### PROBLEM TO WORK ON
Each line of the data must be written out again verbatim; no image belongs in the copy.

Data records
*** Begin section ***

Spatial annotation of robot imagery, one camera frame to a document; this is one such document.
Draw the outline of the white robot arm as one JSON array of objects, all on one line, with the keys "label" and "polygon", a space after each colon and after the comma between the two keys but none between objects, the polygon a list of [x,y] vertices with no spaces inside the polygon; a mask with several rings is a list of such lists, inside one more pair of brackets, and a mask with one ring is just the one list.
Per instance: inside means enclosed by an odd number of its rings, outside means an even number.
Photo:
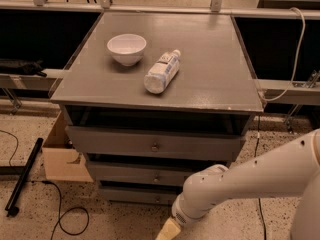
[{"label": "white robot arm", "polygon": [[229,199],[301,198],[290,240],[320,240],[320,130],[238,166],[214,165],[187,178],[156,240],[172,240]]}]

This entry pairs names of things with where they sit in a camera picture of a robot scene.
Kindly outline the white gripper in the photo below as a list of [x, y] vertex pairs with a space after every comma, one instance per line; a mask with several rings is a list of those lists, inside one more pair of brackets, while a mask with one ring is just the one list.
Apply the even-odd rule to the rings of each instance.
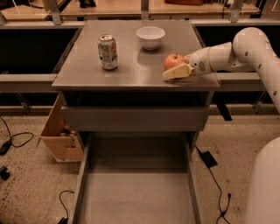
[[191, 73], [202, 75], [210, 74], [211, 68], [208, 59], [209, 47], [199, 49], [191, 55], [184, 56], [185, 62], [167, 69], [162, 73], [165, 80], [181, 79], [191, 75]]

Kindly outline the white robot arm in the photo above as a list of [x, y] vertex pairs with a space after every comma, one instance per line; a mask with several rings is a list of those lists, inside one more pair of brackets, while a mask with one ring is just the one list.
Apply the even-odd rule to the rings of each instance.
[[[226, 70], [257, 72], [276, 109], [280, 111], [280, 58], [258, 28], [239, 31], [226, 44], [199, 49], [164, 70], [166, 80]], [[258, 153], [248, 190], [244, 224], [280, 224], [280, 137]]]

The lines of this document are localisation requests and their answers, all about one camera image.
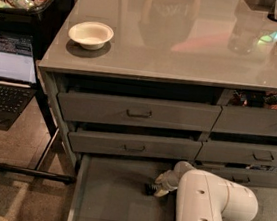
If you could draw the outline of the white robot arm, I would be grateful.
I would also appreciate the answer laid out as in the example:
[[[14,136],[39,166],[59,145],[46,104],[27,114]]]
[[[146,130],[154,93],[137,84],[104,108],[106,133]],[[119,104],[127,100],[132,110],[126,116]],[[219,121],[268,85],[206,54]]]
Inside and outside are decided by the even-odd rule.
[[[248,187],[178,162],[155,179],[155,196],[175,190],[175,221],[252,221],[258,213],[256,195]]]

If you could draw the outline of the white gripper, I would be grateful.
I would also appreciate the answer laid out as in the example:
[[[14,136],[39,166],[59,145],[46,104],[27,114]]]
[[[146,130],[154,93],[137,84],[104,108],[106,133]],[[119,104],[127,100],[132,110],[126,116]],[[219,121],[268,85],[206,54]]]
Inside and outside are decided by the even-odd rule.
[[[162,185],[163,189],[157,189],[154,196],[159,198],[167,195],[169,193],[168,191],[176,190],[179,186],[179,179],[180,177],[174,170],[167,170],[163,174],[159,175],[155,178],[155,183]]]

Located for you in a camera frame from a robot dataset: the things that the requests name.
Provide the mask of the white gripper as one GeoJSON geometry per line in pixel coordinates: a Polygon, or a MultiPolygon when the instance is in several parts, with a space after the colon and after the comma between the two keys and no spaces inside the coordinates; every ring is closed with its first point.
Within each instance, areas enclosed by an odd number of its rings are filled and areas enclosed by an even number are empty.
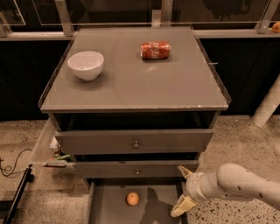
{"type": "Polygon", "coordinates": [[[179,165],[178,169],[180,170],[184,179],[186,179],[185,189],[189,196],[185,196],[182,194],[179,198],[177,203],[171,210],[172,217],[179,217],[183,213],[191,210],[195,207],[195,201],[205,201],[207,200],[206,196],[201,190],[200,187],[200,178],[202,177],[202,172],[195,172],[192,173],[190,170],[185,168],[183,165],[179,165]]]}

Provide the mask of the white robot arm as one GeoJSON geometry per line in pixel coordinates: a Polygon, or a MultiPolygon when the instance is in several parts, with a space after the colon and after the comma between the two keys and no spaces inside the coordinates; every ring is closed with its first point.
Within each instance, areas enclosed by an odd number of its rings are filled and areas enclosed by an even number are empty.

*** End section ***

### RESPONSE TO THIS EXERCISE
Spatial annotation of robot imagery, one camera frame to a document; this is one such document.
Draw the outline of the white robot arm as one JSON array of objects, all on one line, with the keys "label" and "polygon", a space after each colon and after the comma between the two keys but none between objects, the polygon a list of [x,y] vertices with no spaces inside the polygon; a mask with several rings is a list of such lists, inside one more pair of brackets, and a mask with one ring is just the one list.
Per instance: inside means enclosed by an odd number of its rings, outside means an even number.
Photo:
[{"label": "white robot arm", "polygon": [[229,199],[301,198],[290,240],[320,240],[320,130],[238,166],[214,165],[187,178],[156,240],[172,240]]}]

This entry pairs names of things with where they sit in a camera picture of a robot scene.
Kindly outline the white gripper in the photo below as a list of [x, y] vertex pairs with a space after every comma, one instance per line; a mask with several rings is a list of those lists, inside one more pair of brackets, while a mask with one ring is just the one list.
Apply the even-odd rule to the rings of each instance.
[[191, 73], [202, 75], [210, 74], [211, 68], [208, 59], [209, 47], [199, 49], [191, 55], [184, 56], [185, 62], [167, 69], [162, 73], [165, 80], [181, 79], [191, 75]]

Kindly outline the white robot arm in the photo above as a list of [x, y] vertex pairs with a space after every comma, one instance per line; a mask with several rings is a list of those lists, inside one more pair of brackets, while a mask with one ring is just the one list.
Apply the even-odd rule to the rings of each instance.
[[[226, 70], [257, 72], [276, 109], [280, 111], [280, 58], [258, 28], [239, 31], [226, 44], [199, 49], [164, 70], [166, 80]], [[258, 153], [248, 190], [244, 224], [280, 224], [280, 137]]]

The lines of this document are localisation requests and their answers, all about one camera image.
If you could draw the outline of the white robot arm, I would be grateful.
I would also appreciate the answer laid out as in the example:
[[[14,136],[39,166],[59,145],[46,104],[27,114]]]
[[[146,130],[154,93],[137,84],[104,108],[106,133]],[[119,104],[127,100],[132,110],[126,116]],[[219,121],[268,85],[206,54]]]
Inside and outside are decided by the even-odd rule.
[[[248,187],[178,162],[155,179],[155,196],[175,190],[175,221],[252,221],[258,213],[256,195]]]

If you could draw the outline of the white gripper, I would be grateful.
I would also appreciate the answer laid out as in the example:
[[[14,136],[39,166],[59,145],[46,104],[27,114]]]
[[[146,130],[154,93],[137,84],[104,108],[106,133]],[[119,104],[127,100],[132,110],[126,116]],[[219,121],[268,85],[206,54]]]
Inside and outside are decided by the even-odd rule.
[[[162,185],[163,189],[157,189],[154,196],[159,198],[167,195],[169,193],[168,191],[176,190],[179,186],[179,179],[180,177],[174,170],[167,170],[163,174],[159,175],[155,178],[155,183]]]

Located for you in a camera frame from a robot dataset: the things that the requests name.
Provide the mask of the white gripper as one GeoJSON geometry per line in pixel coordinates: a Polygon, or a MultiPolygon when the instance is in several parts, with a space after the colon and after the comma between the two keys and no spaces inside the coordinates; every ring is closed with its first point.
Within each instance, areas enclosed by an odd number of its rings are filled and areas enclosed by an even number are empty.
{"type": "Polygon", "coordinates": [[[179,165],[178,169],[180,170],[184,179],[186,179],[185,189],[189,196],[185,196],[182,194],[179,198],[177,203],[171,210],[172,217],[179,217],[183,213],[191,210],[195,207],[195,201],[205,201],[207,200],[206,196],[201,190],[200,187],[200,178],[202,177],[202,172],[195,172],[192,173],[190,170],[185,168],[183,165],[179,165]]]}

Provide the mask of the white robot arm as one GeoJSON geometry per line in pixel coordinates: a Polygon, or a MultiPolygon when the instance is in several parts, with a space after the colon and after the comma between the two keys and no spaces inside the coordinates; every ring is closed with its first point.
Within each instance, areas enclosed by an odd number of its rings are filled and areas enclosed by an even number are empty.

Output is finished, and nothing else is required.